京都宇治市の黄檗山・萬福寺でいただくものは、芸術的な「モドキ」である。

がんもどきは、どうやっても「がん(雁)の肉」にはならないが、共産主義に脳を侵された人間もどきには、解毒剤としての読書が効く。

そのひとつが、『学者先生戦前戦後言質集』(全貌社、1944年)である。
ここには31人が実名で挙げられていて、11番目に本書の著者、柳田謙十郎の名前がある。

なお、6番目に清水幾太郎があるが、このひとは最晩年にまた転向して、左右双方からの信用を失った。

清水の戦前と最晩年を「回帰」と評価するひともいれば、これらの中間期を「放蕩」というひともいる。
まるでハンバーガーのような評価だ。

役人の世界では川崎一郎アルゼンチン大使が書いた『素顔の日本』(二見書房、1969年)が「悪書」になっている。
それは、この本の「日本人そのものズバリ」の項冒頭に、「日本人の体型がひどい」と書いたことが原因で、なんと大使を解任されたというからである。

ときの外務大臣とは、愛知揆一(池田派から佐藤派に移る)のことで、佐藤栄作内閣であった。

川崎の本は、原著が英文なので翻訳書を読むことになる。

わたしが邪推するのは、日本人の体型がひどいことが大使解任の理由ではなく、真の理由はGHQを「征服者」だと批判したからであろう。

なお、退官後の著作には、『素顔の日本外交』(新潮社、1970年)、『サヨナラ日本 小説・裸の商社マン』(徳間書店、1973年)、『国際感覚入門 外国との差をつめるセンス』(徳間書店、1974年)などがある。

「悪書のおふれ」が国からあったのか?『素顔の日本外交』は、横浜市立図書館にも、神奈川県立図書館にも蔵書がない。
大手出版社の「新潮社」からの本なのに。

わたしの興味は、悪書の悪書たる所以であって、一世を風靡した柳田を、いまいかほどのひとが記憶しているのか?があるし、役所を追われた元大使の主張の中身を自分なりに評価してみたいのである。

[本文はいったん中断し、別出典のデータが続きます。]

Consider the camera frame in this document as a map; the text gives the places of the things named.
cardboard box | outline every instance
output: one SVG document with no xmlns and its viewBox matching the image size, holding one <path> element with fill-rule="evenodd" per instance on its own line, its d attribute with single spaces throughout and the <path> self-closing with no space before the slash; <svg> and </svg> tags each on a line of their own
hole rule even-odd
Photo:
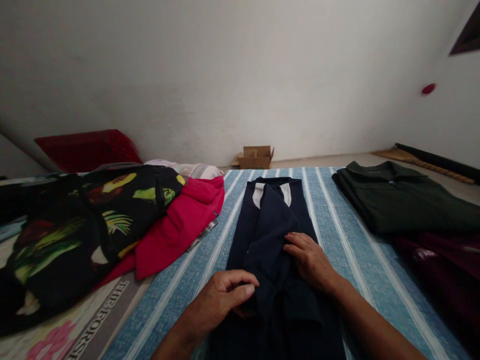
<svg viewBox="0 0 480 360">
<path fill-rule="evenodd" d="M 243 153 L 239 152 L 231 166 L 240 166 L 240 169 L 270 169 L 275 148 L 270 152 L 268 146 L 244 146 Z"/>
</svg>

person's right hand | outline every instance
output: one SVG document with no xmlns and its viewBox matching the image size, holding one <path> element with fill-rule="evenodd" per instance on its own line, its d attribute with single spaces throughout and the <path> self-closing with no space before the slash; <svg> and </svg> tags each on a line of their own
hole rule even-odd
<svg viewBox="0 0 480 360">
<path fill-rule="evenodd" d="M 328 294 L 344 279 L 330 264 L 324 250 L 310 236 L 290 232 L 285 236 L 290 244 L 283 246 L 283 250 L 296 258 L 298 272 L 310 286 Z"/>
</svg>

tropical print fabric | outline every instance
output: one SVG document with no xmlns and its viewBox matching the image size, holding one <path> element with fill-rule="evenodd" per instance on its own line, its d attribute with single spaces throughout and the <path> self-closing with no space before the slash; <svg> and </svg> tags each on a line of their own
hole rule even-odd
<svg viewBox="0 0 480 360">
<path fill-rule="evenodd" d="M 184 184 L 171 168 L 144 165 L 68 175 L 41 193 L 1 272 L 0 293 L 5 281 L 21 301 L 9 303 L 8 313 L 0 309 L 0 335 L 74 305 L 135 247 Z"/>
</svg>

collar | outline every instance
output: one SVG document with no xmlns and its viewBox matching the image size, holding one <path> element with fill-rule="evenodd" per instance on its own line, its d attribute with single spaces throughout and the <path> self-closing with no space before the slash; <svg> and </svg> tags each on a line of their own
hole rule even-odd
<svg viewBox="0 0 480 360">
<path fill-rule="evenodd" d="M 382 181 L 398 178 L 424 178 L 428 176 L 392 161 L 385 161 L 377 166 L 360 166 L 356 161 L 353 161 L 346 166 L 346 169 L 350 173 Z"/>
</svg>

maroon shirt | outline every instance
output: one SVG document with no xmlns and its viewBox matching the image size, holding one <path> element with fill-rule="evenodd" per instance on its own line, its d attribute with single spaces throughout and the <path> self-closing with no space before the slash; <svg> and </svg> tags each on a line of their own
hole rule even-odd
<svg viewBox="0 0 480 360">
<path fill-rule="evenodd" d="M 418 232 L 391 241 L 471 355 L 480 359 L 480 234 Z"/>
</svg>

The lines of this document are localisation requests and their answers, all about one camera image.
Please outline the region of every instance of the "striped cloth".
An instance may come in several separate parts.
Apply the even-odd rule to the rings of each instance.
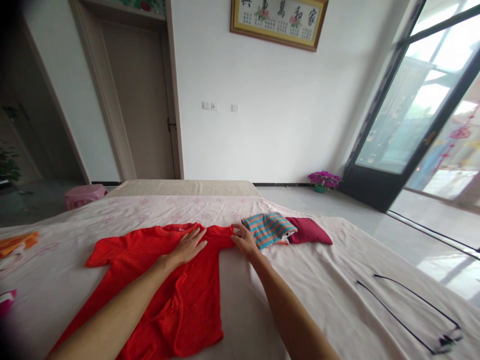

なお、むかしの大使は天皇陛下の名代としての「偉さ」があった。

いまはかんたんに「大使」というが、正式には、特命全権大使(特別職国家公務員)である。
外務大臣が申し出て、内閣が任免し、天皇が認証するので、「認証官」ともいう。

そんなわけで、川崎一郎大使が解任されるには、上の手続きをもう一度踏むことにもなるのである。

いまなら、任命責任が国会で問われることになろう。

この意味で、川崎氏が残した書籍は、「悪書」という名誉がつきまとうのである。

こういった芯のあるひとが絶えたのは、学校教育ではいっさいふれないために、「国家観」を持たない学業エリートたちが国家運営をしていることにある。

それに、60年前にして失業の憂き目をもって、ますます「バカを見ない」ための国家間の欠如を「良」とする社会になったから、加速度が加わったようなものである。

一方の柳田は、1983年に物故した。

ソ連崩壊を見ずに旅立ったのは、本人にはラッキーであろうが、読者に大迷惑だけを残したのは罪深い。

わが国の労働運動が低迷していることには、柳田のような輩が書いたり吹聴した「思想の傷」が深いので、解毒に失敗したひとがたくさんいるからだろう。

新規加入がないのは、そんな毒に冒されたくないという自己防衛があるのだと推測できる。
しかして、これがまた、経営者を増長させる理由になるので、じつは柳田らの言動は、経営者のためになったのであった。

なるほど、ロシア革命の資金スポンサーが、ロスチャイルドやロックフェラーだったことの意味がわかるというものだ。